Invention Title:

TEXT-BASED IMAGE GENERATION USING AN IMAGE-TRAINED TEXT

Publication number:

US20240320873

Publication date:
Section:

Physics

Class:

G06T11/00

Inventors:

Applicant:

Drawings (4 of 23)

Smart overview of the Invention

A method for generating images from text prompts involves obtaining a text prompt and encoding it using a text encoder that has been jointly trained with an image generation model. This process results in a text embedding, which is then utilized by the image generation model to create a synthetic image.

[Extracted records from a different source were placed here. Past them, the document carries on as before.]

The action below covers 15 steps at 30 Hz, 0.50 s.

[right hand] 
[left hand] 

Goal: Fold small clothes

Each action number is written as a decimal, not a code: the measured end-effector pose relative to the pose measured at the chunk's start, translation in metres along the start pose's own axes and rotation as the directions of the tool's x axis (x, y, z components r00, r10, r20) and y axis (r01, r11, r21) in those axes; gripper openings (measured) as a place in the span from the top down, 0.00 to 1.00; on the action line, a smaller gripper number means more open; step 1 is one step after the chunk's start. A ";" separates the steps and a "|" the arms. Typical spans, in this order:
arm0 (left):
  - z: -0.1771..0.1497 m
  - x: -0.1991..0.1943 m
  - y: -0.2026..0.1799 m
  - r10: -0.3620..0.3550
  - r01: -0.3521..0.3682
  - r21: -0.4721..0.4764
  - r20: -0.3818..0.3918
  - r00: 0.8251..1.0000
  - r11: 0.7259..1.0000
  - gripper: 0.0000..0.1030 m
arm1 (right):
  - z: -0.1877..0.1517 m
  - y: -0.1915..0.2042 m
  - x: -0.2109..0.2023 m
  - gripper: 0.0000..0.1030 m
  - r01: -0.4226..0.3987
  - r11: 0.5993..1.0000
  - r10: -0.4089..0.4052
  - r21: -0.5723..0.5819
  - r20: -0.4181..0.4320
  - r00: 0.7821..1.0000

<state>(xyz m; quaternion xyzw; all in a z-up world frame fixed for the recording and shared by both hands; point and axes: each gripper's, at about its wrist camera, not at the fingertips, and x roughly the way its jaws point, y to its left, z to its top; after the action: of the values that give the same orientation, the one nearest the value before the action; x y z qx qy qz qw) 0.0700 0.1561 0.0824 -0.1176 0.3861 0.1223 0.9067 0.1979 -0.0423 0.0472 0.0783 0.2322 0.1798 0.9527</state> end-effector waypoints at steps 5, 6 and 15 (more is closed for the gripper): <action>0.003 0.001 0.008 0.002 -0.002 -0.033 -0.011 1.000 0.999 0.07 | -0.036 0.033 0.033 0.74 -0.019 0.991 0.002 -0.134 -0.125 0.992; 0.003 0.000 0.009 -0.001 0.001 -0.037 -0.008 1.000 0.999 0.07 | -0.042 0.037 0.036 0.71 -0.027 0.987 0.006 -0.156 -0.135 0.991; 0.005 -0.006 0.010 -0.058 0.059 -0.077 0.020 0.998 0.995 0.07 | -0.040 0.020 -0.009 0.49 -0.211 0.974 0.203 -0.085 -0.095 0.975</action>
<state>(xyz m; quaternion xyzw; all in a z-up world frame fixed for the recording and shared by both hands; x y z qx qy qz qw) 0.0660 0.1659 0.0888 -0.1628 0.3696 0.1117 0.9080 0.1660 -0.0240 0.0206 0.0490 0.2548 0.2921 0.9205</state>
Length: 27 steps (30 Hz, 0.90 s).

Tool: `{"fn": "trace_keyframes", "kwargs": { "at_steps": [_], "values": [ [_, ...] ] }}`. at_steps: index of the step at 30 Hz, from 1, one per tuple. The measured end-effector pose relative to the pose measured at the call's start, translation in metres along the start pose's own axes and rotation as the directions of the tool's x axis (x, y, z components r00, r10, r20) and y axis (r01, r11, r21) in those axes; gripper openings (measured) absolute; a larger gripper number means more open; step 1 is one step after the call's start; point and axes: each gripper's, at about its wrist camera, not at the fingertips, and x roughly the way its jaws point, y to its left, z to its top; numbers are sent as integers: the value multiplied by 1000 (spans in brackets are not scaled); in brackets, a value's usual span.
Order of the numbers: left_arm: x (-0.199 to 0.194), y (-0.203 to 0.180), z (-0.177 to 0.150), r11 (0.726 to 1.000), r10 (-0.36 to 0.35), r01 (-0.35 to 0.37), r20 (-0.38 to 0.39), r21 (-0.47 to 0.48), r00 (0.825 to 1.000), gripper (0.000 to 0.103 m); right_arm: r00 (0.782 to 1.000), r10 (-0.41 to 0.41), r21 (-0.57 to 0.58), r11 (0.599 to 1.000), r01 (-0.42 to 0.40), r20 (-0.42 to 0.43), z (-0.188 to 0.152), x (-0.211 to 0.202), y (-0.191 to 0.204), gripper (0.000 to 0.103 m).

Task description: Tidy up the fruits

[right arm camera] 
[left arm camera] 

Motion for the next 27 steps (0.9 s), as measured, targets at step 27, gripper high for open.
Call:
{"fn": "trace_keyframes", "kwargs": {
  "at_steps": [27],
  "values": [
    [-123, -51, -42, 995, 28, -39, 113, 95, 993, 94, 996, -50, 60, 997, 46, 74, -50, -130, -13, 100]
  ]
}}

By employing this approach, the system enhances the alignment between the text description and the generated image.

Joint Training for Improved Alignment

The system features a unique aspect where both the text encoder and the image generation model are trained together. This joint training allows for improved text-image alignment, meaning that the images produced are more accurately reflective of the input text prompts. This method stands out compared to conventional systems that use fixed text encoders, which often result in less optimal alignments.

Training Data Utilization

Training data plays a crucial role in this method, as it includes ground-truth images paired with corresponding text prompts. The system generates provisional images based on provisional text embeddings derived from these prompts. By training the text encoder with this data, it becomes adept at producing high-quality text embeddings that serve as inputs for generating images.

Architecture of the Image Generation System

The architecture comprises processors and memory components that house both the text encoder and the image generation model. The text encoder is designed to convert text prompts into embeddings, while the image generation model uses these embeddings to generate synthetic images. This collaborative structure contributes to the overall accuracy of the generated images.

Advantages Over Conventional Systems

Improvements over traditional image generation systems are evident through enhanced accuracy in depicting content based on text prompts. The jointly trained text encoder produces more precise embeddings compared to conventional methods, leading to better alignment between generated images and their corresponding descriptions. This results in a more seamless and effective image generation process for users.